- Directions: Since only part of the material below is wanted, output exactly the lines from the one with "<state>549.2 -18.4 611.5" up to and including the one with "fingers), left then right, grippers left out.".

[Opening Dataset content section]

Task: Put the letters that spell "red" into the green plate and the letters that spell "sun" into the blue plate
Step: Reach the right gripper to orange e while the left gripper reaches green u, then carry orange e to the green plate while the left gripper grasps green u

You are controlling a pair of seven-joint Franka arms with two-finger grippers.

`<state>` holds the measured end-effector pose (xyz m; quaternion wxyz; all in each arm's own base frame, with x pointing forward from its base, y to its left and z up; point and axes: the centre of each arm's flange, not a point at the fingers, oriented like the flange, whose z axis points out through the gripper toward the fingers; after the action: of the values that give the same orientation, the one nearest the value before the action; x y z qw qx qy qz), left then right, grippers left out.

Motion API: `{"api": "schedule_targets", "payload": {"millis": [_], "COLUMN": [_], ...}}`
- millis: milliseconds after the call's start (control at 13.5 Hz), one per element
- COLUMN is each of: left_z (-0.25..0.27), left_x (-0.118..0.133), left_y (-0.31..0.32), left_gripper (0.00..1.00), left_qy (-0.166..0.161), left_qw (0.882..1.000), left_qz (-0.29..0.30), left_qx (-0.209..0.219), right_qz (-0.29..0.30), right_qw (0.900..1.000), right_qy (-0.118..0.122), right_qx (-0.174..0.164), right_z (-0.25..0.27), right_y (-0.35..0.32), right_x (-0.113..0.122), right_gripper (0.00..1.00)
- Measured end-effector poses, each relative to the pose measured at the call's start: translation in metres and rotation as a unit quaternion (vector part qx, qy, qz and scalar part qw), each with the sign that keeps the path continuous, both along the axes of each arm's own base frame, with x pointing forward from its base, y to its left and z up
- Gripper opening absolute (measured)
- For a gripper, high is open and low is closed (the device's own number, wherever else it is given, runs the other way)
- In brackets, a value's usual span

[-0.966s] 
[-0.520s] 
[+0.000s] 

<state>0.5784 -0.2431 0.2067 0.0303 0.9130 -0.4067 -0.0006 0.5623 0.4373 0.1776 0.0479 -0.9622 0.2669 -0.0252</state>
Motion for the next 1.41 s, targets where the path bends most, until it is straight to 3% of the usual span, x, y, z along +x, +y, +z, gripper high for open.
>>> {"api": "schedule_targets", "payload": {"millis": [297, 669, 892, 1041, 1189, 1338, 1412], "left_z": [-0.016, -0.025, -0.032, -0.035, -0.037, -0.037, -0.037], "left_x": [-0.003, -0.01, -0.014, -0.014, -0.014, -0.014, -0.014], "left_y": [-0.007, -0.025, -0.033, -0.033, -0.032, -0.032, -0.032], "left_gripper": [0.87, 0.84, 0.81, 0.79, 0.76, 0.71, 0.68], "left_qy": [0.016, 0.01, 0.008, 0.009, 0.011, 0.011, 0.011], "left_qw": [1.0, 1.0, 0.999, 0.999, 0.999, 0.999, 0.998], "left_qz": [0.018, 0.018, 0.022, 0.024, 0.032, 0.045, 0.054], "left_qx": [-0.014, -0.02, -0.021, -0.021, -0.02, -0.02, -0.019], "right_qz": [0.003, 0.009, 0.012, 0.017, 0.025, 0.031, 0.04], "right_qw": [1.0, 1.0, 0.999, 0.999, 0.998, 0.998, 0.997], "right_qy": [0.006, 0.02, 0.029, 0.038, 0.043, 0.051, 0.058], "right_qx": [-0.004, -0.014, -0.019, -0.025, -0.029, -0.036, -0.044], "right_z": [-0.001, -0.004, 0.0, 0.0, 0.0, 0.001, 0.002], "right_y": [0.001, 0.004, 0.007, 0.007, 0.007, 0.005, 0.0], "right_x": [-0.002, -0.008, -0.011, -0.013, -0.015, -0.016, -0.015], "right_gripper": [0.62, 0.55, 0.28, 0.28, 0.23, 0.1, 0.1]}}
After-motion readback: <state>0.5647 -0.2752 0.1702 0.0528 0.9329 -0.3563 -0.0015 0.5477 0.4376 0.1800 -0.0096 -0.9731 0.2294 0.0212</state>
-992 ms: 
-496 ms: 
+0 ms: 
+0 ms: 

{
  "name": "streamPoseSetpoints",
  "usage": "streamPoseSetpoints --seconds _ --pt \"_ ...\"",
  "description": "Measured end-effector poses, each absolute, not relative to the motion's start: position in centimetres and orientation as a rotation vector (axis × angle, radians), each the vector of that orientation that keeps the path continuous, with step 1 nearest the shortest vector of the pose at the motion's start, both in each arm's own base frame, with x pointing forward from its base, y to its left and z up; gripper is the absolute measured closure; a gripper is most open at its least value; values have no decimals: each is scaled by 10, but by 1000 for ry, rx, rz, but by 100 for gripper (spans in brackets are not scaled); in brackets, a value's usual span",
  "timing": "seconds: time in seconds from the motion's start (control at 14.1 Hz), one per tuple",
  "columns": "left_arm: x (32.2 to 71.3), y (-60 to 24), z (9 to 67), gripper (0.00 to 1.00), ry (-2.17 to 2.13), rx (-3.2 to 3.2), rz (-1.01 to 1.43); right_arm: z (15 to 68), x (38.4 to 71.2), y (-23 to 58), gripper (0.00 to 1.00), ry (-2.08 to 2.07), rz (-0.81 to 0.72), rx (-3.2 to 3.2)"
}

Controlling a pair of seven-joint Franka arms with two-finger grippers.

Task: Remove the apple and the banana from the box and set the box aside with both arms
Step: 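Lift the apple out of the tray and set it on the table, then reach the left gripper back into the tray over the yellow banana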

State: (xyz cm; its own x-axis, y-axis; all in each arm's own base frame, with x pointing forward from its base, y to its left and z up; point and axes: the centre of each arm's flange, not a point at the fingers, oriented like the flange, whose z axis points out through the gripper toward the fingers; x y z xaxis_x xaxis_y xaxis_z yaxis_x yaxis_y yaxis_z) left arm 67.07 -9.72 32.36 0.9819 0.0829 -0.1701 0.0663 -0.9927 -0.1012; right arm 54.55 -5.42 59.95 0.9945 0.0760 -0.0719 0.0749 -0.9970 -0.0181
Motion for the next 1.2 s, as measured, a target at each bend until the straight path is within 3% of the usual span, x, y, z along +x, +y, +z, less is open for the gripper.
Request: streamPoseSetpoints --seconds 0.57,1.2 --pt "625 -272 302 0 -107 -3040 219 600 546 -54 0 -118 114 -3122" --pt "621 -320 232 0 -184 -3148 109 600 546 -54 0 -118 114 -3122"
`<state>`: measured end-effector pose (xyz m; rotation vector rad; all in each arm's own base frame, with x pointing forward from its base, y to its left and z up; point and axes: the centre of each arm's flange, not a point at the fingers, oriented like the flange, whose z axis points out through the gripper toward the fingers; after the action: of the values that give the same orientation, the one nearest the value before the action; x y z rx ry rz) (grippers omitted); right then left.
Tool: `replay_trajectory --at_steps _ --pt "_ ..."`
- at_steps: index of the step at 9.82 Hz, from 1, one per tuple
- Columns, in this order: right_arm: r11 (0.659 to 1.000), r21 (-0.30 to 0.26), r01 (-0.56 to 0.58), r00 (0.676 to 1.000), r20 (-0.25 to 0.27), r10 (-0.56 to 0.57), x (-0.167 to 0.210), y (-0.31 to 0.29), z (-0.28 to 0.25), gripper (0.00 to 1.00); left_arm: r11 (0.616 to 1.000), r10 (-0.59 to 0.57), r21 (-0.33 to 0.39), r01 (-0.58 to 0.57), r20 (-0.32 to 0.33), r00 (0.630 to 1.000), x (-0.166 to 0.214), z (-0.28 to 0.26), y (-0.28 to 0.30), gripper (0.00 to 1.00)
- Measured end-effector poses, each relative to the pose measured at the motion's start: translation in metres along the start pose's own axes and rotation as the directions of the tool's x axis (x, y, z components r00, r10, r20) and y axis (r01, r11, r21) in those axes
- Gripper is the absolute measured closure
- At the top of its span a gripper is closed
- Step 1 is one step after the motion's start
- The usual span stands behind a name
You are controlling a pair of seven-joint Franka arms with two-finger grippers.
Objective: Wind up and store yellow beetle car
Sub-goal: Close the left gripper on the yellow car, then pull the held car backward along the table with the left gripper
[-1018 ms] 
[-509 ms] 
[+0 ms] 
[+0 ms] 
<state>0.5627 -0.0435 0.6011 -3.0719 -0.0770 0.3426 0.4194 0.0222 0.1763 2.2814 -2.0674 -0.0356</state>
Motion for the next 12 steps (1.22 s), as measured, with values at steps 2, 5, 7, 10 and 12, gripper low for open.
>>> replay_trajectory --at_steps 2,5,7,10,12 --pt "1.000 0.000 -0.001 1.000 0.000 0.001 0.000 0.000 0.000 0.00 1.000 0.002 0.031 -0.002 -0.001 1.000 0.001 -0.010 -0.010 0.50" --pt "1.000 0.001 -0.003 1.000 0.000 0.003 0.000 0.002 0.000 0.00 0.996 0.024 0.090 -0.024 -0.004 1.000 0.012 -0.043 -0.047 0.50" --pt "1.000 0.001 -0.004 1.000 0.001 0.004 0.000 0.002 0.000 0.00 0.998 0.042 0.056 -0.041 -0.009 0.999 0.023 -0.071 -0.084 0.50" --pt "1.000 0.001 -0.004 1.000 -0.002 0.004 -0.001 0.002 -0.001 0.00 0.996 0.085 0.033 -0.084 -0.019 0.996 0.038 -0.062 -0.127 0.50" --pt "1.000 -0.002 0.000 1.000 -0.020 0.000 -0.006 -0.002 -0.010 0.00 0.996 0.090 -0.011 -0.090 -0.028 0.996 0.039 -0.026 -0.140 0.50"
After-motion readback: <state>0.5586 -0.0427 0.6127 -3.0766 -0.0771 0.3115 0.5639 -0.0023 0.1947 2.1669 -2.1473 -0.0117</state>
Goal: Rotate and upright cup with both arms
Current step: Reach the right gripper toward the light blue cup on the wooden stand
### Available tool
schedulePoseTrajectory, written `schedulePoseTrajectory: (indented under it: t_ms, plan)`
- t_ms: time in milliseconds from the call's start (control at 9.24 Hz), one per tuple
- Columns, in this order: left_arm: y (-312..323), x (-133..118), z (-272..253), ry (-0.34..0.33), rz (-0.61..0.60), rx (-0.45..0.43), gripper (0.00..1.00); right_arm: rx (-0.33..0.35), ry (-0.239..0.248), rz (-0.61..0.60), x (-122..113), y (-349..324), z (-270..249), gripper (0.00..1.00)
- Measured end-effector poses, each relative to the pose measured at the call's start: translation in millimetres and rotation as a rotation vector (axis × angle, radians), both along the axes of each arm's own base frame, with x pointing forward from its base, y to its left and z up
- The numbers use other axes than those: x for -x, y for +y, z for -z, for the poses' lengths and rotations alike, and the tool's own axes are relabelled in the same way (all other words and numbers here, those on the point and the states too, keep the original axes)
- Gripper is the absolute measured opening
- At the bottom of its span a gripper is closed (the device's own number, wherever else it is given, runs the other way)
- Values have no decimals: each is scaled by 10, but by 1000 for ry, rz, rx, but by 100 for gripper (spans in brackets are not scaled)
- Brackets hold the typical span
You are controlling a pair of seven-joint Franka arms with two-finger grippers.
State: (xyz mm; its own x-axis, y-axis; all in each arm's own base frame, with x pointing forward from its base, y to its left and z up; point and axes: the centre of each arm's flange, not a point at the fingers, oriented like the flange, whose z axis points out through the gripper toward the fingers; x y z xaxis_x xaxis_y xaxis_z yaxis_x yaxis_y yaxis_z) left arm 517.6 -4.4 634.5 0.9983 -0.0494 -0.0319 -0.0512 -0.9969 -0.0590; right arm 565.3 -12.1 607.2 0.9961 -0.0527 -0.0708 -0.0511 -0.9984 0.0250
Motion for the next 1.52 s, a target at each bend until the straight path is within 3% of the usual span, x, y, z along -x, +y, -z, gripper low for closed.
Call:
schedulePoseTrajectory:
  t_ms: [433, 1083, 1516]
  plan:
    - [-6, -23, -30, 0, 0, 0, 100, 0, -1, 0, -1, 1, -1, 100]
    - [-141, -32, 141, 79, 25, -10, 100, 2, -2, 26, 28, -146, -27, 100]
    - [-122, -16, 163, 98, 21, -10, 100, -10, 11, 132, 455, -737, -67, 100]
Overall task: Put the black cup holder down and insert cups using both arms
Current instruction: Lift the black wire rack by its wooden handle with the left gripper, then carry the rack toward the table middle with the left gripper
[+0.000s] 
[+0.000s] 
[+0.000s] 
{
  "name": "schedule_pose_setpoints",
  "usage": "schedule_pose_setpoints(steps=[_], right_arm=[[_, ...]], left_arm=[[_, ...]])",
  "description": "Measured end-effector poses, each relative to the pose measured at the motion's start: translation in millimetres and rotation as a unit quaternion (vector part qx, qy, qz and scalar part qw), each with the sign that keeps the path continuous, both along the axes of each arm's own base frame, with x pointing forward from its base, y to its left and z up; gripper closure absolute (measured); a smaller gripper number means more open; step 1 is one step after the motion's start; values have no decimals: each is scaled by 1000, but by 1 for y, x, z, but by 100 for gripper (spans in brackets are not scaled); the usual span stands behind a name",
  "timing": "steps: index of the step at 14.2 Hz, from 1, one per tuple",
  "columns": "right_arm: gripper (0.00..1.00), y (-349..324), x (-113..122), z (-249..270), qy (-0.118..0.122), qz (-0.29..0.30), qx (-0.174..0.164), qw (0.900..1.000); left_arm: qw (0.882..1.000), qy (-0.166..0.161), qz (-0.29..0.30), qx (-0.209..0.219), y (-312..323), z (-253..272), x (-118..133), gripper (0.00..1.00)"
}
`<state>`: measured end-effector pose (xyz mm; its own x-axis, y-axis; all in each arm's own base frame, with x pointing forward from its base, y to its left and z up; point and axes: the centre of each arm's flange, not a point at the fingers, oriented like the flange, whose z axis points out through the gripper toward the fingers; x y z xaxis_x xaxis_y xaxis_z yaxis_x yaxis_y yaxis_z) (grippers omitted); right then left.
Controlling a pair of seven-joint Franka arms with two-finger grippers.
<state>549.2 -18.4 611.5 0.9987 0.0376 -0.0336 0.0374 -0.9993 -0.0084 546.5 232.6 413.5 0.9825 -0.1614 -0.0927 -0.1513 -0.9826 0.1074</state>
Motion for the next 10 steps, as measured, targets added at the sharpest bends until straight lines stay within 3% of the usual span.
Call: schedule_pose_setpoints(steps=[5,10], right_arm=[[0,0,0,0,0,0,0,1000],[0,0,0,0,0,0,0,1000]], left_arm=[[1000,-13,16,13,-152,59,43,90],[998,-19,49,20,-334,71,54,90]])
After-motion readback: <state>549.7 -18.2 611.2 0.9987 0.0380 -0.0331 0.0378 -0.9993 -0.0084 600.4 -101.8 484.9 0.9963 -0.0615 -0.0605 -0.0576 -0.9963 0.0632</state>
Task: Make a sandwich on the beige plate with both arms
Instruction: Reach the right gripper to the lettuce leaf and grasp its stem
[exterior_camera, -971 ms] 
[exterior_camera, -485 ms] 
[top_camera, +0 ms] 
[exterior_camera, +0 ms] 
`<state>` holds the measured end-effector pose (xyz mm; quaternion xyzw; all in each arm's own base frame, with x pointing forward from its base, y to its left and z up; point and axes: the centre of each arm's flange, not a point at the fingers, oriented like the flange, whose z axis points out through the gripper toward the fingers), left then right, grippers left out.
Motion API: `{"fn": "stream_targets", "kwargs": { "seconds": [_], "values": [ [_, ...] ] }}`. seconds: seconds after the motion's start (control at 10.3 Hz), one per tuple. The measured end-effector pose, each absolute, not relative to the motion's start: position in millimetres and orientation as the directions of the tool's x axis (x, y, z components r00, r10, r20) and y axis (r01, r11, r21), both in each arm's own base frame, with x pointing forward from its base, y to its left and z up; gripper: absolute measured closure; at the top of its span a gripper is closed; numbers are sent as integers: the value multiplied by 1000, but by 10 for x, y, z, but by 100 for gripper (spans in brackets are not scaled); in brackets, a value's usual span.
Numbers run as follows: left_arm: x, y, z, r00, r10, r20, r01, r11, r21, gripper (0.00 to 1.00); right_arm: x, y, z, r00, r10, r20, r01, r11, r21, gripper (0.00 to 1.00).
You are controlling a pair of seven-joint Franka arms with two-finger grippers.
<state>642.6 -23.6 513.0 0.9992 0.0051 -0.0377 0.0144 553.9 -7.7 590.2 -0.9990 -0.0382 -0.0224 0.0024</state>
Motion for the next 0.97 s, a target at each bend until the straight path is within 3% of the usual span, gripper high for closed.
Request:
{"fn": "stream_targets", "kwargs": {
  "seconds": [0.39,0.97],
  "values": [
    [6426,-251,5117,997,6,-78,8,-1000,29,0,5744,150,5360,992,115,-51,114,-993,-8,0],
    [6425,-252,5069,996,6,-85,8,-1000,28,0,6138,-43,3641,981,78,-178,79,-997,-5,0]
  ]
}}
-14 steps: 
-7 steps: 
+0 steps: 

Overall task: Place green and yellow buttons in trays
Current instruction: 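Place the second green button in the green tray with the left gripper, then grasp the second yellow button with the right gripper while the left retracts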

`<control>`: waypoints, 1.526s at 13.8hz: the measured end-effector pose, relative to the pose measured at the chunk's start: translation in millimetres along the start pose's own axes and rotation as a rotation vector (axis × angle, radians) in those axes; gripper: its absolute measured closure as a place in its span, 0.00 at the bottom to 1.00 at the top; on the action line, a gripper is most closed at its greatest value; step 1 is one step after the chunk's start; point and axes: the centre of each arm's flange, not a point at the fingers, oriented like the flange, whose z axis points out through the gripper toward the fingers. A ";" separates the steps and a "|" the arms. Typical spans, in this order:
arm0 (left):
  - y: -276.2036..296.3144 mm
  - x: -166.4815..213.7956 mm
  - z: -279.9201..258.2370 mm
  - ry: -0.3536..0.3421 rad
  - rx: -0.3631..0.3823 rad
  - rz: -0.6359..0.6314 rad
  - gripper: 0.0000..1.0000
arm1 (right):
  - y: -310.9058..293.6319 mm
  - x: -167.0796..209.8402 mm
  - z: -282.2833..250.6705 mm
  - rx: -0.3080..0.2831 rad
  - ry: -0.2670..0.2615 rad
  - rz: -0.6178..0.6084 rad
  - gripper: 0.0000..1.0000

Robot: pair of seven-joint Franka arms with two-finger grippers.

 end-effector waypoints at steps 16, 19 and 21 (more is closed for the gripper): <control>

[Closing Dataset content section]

- Answer to the problem:
<state>549.2 -18.4 611.5 0.9987 0.0376 -0.0336 0.0374 -0.9993 -0.0084 546.5 232.6 413.5 0.9825 -0.1614 -0.0927 -0.1513 -0.9826 0.1074</state>
Motion for the next 10 steps, as measured, targets added at the sharpest bends until straight lines stay within 3% of the usual span.
Call: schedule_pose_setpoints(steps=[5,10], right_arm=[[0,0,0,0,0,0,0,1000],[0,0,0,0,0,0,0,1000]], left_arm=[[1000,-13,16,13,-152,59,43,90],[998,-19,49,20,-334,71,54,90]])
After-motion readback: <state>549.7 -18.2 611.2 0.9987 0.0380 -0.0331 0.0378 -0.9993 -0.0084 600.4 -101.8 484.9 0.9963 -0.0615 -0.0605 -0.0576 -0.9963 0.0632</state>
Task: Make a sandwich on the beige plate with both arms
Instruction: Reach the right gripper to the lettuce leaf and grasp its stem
[exterior_camera, -971 ms] 
[exterior_camera, -485 ms] 
[top_camera, +0 ms] 
[exterior_camera, +0 ms] 
`<state>` holds the measured end-effector pose (xyz mm; quaternion xyzw; all in each arm's own base frame, with x pointing forward from its base, y to its left and z up; point and axes: the centre of each arm's flange, not a point at the fingers, oriented like the flange, whose z axis points out through the gripper toward the fingers), left then right, grippers left out.

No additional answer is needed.